A new people, a new temple

Everett Fox, in his translation of the five books of Moses, points out that covenants were widely used to establish political relationships between kings and vassals, granting privileges and obligations for the parties involved. But no other ancient society “conceived of the possibility that a god could ‘cut a covenant’ with a people.”

Calvin writes, “and this is the main and principal thing which the prophets celebrate in the redemption of the people… that God made known His testimonies to His redeemed, and bound the people, whom He had purchased, to Himself by a new covenant.”

Fox goes on to say that the law given in Exodus, Leviticus, and Deuteronomy “blurs the distinction between religious and secular, and treats all law as a matter directly related to God. He is the source of laws; they are the expression of His will; and breaking them is a direct affront to and act of rebellion against Him (contrast, for example, the modern American view).”

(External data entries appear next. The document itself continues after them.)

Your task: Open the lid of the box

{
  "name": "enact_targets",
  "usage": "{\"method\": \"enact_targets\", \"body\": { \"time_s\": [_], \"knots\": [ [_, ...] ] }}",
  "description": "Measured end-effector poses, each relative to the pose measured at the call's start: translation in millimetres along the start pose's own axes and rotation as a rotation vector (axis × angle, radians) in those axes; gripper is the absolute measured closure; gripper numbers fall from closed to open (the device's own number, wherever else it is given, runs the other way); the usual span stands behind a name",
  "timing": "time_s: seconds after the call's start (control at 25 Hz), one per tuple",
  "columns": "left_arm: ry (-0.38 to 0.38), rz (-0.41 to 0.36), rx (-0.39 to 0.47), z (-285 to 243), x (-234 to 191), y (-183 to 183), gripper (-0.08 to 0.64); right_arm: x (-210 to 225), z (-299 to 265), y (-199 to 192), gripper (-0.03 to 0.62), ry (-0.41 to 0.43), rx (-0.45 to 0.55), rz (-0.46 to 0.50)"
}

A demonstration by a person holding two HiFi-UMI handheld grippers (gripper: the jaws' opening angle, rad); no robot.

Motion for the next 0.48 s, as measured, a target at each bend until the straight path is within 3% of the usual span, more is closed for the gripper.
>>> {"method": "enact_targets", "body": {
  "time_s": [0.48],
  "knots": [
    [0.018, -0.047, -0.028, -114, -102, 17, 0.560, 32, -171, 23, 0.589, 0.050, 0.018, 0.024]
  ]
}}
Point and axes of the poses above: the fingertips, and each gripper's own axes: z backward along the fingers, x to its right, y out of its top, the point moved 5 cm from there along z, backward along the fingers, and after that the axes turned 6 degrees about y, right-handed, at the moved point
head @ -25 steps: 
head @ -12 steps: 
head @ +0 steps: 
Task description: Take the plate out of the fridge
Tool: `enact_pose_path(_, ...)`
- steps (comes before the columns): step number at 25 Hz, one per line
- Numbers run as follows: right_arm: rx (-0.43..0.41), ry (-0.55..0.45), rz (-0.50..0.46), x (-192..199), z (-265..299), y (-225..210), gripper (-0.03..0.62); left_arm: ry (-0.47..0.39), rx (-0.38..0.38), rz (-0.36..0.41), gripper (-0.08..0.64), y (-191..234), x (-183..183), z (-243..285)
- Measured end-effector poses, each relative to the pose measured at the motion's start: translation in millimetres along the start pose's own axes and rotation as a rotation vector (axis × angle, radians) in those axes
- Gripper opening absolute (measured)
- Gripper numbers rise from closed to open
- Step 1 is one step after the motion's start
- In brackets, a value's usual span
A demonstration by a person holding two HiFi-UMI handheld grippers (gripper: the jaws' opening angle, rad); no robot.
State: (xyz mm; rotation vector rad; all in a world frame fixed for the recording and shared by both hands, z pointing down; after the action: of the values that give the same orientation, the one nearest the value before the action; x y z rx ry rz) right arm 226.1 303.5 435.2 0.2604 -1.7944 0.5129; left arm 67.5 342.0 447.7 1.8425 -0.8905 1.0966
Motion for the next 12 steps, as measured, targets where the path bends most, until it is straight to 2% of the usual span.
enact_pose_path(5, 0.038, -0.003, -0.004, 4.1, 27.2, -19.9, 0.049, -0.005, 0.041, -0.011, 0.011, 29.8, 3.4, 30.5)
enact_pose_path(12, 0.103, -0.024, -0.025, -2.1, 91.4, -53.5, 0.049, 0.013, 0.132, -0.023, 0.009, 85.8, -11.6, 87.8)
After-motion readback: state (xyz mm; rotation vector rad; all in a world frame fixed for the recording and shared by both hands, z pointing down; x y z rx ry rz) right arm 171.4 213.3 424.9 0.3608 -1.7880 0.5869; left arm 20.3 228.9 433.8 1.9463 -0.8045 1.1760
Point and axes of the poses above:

So, even though, as God says, “all the earth is mine,” He has chosen a people on which to place His own name, His treasured possession, a kingdom of priests, a holy nation. This was not meant to keep them excluded from contact with other nations – they were to be a kingdom of priests to call and lead and teach the other nations to follow God, just as He said, “my house shall be called a house of prayer for all the nations.”

Now all nations have been called and it is no longer a distinction between circumcised and uncircumcised, but between the sons of Adam and the sons of Christ. Jesus said, “and I, when I am lifted up from the earth, will draw all people to myself.”